WHAT YOU NEED TO DO =>
Return the data below in full, matching every line exactly.
Segment Open
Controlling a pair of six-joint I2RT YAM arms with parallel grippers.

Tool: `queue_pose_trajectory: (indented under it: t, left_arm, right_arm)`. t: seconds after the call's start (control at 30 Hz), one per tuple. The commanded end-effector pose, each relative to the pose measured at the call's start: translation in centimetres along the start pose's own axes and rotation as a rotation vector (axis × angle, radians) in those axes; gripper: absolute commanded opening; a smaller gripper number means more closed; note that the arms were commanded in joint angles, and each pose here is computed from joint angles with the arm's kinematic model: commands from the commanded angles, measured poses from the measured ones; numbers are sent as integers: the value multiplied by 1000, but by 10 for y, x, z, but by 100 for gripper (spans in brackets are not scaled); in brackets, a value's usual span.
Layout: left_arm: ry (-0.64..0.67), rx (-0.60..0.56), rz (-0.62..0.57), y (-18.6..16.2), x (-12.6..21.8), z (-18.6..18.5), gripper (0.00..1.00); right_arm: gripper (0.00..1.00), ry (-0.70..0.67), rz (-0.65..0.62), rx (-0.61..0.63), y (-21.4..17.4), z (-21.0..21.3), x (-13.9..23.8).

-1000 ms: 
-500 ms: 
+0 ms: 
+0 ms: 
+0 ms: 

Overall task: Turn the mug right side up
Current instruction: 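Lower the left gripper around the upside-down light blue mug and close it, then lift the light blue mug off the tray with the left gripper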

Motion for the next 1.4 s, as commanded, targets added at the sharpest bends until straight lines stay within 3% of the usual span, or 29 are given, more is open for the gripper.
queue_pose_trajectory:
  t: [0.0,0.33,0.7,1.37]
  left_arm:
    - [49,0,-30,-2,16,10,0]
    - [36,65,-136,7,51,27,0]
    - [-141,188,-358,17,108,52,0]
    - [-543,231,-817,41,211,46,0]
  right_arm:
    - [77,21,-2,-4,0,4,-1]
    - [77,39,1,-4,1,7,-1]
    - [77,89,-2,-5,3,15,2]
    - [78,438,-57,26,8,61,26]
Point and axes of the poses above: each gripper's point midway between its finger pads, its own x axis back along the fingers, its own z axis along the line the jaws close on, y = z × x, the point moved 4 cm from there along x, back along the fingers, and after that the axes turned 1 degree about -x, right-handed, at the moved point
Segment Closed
WRITTEN ANSWER =>
Controlling a pair of six-joint I2RT YAM arms with parallel grippers.

Tool: `queue_pose_trajectory: (indented under it: t, left_arm, right_arm)`. t: seconds after the call's start (control at 30 Hz), one per tuple. The commanded end-effector pose, each relative to the pose measured at the call's start: translation in centimetres along the start pose's own axes and rotation as a rotation vector (axis × angle, radians) in those axes; gripper: absolute commanded opening; a smaller gripper number means more closed; note that the arms were commanded in joint angles, and each pose here is computed from joint angles with the arm's kinematic model: commands from the commanded angles, measured poses from the measured ones; numbers are sent as integers: the value multiplied by 1000, but by 10 for y, x, z, but by 100 for gripper (spans in brackets are not scaled); in brackets, a value's usual span.
Layout: left_arm: ry (-0.64..0.67), rx (-0.60..0.56), rz (-0.62..0.57), y (-18.6..16.2), x (-12.6..21.8), z (-18.6..18.5), gripper (0.00..1.00); right_arm: gripper (0.00..1.00), ry (-0.70..0.67), rz (-0.65..0.62), rx (-0.61..0.63), y (-21.4..17.4), z (-21.0..21.3), x (-13.9..23.8).

-1000 ms: 
-500 ms: 
+0 ms: 
+0 ms: 
+0 ms: 

Overall task: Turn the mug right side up
Current instruction: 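Lower the left gripper around the upside-down light blue mug and close it, then lift the light blue mug off the tray with the left gripper
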
Motion for the next 1.4 s, as commanded, targets added at the sharpest bends until straight lines stay within 3% of the usual span, or 29 are given, more is open for the gripper.
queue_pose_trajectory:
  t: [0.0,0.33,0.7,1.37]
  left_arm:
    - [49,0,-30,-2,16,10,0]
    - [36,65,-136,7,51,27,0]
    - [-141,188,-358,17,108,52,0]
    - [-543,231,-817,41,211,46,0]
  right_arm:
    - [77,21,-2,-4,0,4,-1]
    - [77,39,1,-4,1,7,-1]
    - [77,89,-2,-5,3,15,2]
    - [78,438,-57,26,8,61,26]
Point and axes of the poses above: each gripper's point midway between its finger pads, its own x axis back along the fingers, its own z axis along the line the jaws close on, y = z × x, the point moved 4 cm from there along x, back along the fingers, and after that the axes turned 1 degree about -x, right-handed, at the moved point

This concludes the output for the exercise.